Zu den beiden passenden lerntheoretischen Ansätzen “Entdeckendes Lernen” und “Konstruktionismus” diese Bücher:
- Idit Harel und Seymour Papert (Hrsg.) (1993), “Constructionism.”
- Yasmin Kafai und Mitchel Resnick (Hrsg.) (1996), “Constructionism in Practice – Designing, Thinking and Learning in a Digital World.”

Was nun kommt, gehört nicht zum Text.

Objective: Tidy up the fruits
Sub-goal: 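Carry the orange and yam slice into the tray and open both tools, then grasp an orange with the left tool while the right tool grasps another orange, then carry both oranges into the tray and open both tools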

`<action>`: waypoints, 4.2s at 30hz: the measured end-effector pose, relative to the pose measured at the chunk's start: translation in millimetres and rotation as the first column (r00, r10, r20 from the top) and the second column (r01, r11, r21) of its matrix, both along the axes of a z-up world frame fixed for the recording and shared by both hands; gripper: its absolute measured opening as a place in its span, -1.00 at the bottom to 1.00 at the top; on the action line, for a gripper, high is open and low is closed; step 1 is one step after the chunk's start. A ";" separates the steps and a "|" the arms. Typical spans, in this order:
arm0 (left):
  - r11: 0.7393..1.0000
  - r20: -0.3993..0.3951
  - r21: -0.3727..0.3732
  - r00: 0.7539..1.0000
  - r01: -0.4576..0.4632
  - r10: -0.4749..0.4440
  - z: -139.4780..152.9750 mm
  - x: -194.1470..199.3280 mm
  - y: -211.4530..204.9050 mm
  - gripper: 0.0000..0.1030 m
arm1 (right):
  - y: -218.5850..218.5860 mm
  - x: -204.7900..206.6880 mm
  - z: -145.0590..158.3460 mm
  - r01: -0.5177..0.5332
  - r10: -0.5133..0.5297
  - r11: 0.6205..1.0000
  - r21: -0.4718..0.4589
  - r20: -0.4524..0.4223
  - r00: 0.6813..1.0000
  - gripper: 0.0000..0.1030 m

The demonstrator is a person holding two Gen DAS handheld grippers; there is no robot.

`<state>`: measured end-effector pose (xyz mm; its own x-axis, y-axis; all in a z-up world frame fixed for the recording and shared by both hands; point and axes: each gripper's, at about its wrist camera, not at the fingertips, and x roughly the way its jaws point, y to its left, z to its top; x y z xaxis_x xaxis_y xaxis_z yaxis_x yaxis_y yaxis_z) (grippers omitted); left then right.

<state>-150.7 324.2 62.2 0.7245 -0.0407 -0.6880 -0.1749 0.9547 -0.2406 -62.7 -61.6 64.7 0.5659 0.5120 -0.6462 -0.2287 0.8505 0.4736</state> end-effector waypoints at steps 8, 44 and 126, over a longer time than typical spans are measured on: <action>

- Jerome Bruner (2006), “In Search of Pedagogy. The Selected Works of Jerome S. Bruner.”, zwei Bände
Theorien des Spiels (siehe Literatur bzw. Zitate bei Funktion & Struktur) sind meiner Ansicht nach für den Unterricht z.B. in höheren Jahrgangsstufen interessant, als dass sie darstellen, wie vielschichtig ein allgegenwärtiges ästhetisches und kulturelles Phänomen von der Struktur und der Funktion her betrachtet wird – und wie stark die Deutung von der Intention und Sichtweise des Betrachters abhängt. Hier könnte man einsteigen bei den Themen “Killerspiele”, typische (?) “Mädchen”- und “Jungs-Spiele”, Glücksspiel und Spielsucht, Leistungs- und Profisport etc.
Um die Grenzen von Spielen als Grundlage zur Erklärung komplexer sprachwissenschaftlicher und ästhetischer Themen auszuloten, empfehle ich “How Board Games explain everything” – die Serie richtet sich eher an Studierende der Geistes- und Kunstwissenschaften. Aber “Calvin und Hobbes” kommen darin vor…
Saskia: Eine Idee für ein Projekt
Falls du Interesse in dieser Richtung hast, wäre eine Konzeption einer Unterrichtseinheit zum Thema “Spiel(design) im Kunstunterricht” etwas, was auch ein spannendes Projekt abgeben würde – und ich würde so etwas jedenfalls gerne einmal aus deiner Sicht verwirklicht lesen! Dieses Seminar baut darauf, dass ihr euch das Thema aneignet, d.h. etwas für euch relevantes schafft. Es geht hier ja nicht nur um Theorien, Übungen und die Herstellung eines Spiels – sondern dass ihr damit etwas persönlich Sinnvolles und Interessantes für euch schafft!